My attention was taken by a shadow on the wall, it looked out of place. My body tingled when we recognized each other. It was almost as if it acknowledged I knew it was hiding from me, from us. Slowly it crept off the wall. I traced a small wisp like tendril down to my arm, I hadn’t noticed it before in my house. In the bright florescent lights, it was obvious. It was interested in Alex. He startled, swatting what he thought was maybe a fly away from his face. I giggled. Alex stared at me. He knew he couldn’t do anything here, and I knew it too.

Playfully the shadow encased him. He held his chest. I wished he was having a heart attack.
Then without warning, like your ears clear when flying in a pressurized cabin, that wisp like tendril broke off. I saw the shadow race down Alex’s throat. Instantly, my hunger was gone.

“Cheryl, I’m going to get a bite to eat,” he said, getting up to leave.

“Alex,” I croaked, so weak I could barely move, “I’m sorry,” I said, with the largest smirk I could muster.

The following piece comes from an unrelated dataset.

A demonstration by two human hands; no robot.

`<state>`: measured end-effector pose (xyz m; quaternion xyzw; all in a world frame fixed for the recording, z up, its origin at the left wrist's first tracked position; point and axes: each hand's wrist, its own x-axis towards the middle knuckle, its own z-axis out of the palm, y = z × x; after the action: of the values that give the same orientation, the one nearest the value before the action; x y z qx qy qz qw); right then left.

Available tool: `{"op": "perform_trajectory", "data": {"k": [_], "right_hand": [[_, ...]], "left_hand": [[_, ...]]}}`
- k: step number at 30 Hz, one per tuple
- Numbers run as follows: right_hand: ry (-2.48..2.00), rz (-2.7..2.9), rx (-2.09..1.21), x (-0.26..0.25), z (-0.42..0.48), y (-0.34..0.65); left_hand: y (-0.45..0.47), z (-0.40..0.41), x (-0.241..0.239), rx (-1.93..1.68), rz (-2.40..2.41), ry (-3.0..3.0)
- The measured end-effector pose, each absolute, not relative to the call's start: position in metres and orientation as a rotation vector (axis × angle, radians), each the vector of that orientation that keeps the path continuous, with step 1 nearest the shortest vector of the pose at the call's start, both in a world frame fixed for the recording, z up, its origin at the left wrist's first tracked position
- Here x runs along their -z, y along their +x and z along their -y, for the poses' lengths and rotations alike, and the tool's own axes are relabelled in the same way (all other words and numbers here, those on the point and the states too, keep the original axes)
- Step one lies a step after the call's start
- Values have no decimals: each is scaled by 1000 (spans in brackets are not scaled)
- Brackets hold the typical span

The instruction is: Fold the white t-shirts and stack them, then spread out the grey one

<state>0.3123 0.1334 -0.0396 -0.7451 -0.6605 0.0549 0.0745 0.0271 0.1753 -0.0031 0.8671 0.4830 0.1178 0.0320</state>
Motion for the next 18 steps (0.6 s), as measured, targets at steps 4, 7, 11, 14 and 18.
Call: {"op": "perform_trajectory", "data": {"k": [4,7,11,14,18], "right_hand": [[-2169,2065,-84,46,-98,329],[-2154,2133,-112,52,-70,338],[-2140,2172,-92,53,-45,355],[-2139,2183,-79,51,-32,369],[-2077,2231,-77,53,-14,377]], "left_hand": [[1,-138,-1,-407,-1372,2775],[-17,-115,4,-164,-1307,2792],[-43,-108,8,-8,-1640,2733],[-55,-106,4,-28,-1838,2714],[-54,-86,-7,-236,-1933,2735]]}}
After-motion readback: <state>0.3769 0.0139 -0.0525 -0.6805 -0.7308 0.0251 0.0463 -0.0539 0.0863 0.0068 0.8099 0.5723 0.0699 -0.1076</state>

I was in hospital for a few days before being discharged. My weight was up. I didn’t mind though. In the length long mirror in my room I could see how gaunt I was. I didn’t feel as hungry anymore, but all that food made me remember what I was missing. It’s not going to be easy, not by a long shot. When dad visited, he cried.

“You’re going to be okay,” he said.

I believed it and I think he did too.

He asked if he could take care of me. I told him I think that would be a good idea. I loved my dad. I think I’m going to be okay. And besides, I don’t want to be there when Alex gets hungry; mom’s brought that on herself.